UWM scientists help in detection of violent collision of neutron stars

Mark Johnson
Milwaukee Journal Sentinel

Scientists around the world, including a team at the University of Wisconsin-Milwaukee, have now observed the violent collision of two neutron stars — a cosmic event that occurred 130 million years ago and may shed light on the universe's future.

Neutron stars, among the most exotic objects in the universe, form from the cores of giant stars that have exploded.

Alan Wiseman (from left), Patrick Brady, Jolien Creighton and Xavier Siemens lead UWM's LIGO team.  They were among scientists from around the world who have now observed the violent collision of two neutron stars.

Their collision, detected on Aug. 17 by the billion-dollar, international project known as LIGO, gave off enormous energy — about 40 times the amount of energy our sun will emit in its lifetime.

"We think that these type of collisions are responsible for most of the heavy elements we see on earth, including gold and uranium," explained UWM associate professor David Kaplan, who was involved in the discovery. "We think this collision produced 100 times the mass of the Earth in gold." 

The same technology allowed scientist two years ago to detect the collision of two black holes, confirming the existence of gravitational waves. The neutron star collision, however, produced something the black hole discovery did not: a visible image, seen eventually by some 70 telescopes around the world.

What they saw was a bright blue dot, fading rapidly. What the LIGO detectors picked up registered as a series of numbers that computers hunting for tell-tale patterns seized on.

Just two weeks ago, three scientists with LIGO were awarded the 2017 Nobel Prize in physics for observation of the black hole collision.
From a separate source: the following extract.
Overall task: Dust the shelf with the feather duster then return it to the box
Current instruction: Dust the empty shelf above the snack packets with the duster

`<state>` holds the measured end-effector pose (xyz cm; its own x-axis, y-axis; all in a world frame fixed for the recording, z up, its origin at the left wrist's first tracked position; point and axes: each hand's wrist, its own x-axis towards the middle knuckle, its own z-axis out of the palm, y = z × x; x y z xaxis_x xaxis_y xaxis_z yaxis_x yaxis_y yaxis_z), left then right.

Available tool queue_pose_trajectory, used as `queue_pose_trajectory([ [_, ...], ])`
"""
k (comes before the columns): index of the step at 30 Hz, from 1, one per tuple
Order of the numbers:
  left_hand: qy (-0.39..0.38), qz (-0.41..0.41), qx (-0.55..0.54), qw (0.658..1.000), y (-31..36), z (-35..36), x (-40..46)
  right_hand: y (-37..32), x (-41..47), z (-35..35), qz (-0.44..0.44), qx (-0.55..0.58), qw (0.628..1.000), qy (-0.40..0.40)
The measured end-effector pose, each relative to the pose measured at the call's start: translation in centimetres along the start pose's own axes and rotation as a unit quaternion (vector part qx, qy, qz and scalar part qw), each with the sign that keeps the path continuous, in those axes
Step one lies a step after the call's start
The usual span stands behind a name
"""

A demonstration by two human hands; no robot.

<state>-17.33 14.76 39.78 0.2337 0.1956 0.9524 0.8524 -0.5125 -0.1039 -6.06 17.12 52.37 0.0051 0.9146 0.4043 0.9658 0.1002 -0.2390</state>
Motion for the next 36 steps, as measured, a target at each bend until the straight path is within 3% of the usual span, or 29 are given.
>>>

That discovery confirmed the existence of gravitational waves, predicted a century earlier by Albert Einstein. 

This image obtained from the European Southern Observatory on Monday is an artist's impression showing two tiny but very dense neutron stars at the point at which they merge and explode as a kilonova.

The role UWM scientists played in the latest discovery was two-fold. They established the complex system that calibrates all of the data from two enormous L-shaped detectors in Hanford, Wash., and Livingston, La. It was these detectors that confirmed the existence of gravitational waves and detected the neutron star collision.

UWM scientists also coordinated the viewing and data collection by dozens of powerful telescopes around the world.

Patrick Brady, director of UWM's Leonard E. Parker Center for Gravitation, Cosmology and Astrophysics, said he was strolling around Amsterdam with his wife when news of the neutron star discovery arrived in a text message.

"Oh, my God! Oh, my God!" he shouted. 

The neutron star discovery "helps us understand how elements that make up planets were enriched over billions of years," said Kaplan. "In the Milky Way, probably one of these events has happened every million years."

The new discovery will also help scientists studying how fast our universe is expanding, work that may someday tell us how and when the universe will end.

Previously, scientists have calculated how fast galaxies are moving away from us by observing changes in brightness of the light from certain cosmic events as that travels from its origin to earth.

A similar technique will now allow scientists to measure the speed galaxies are moving away from Earth by measuring changes in the gravitation waves, which are much bigger at the site of collisions and much smaller when they reach Earth.

Although the exact details of their composition are yet to be discovered, scientists believe neutron stars are composed mostly of neutrons, charge-less, sub-atomic particles found in the nucleus of atoms.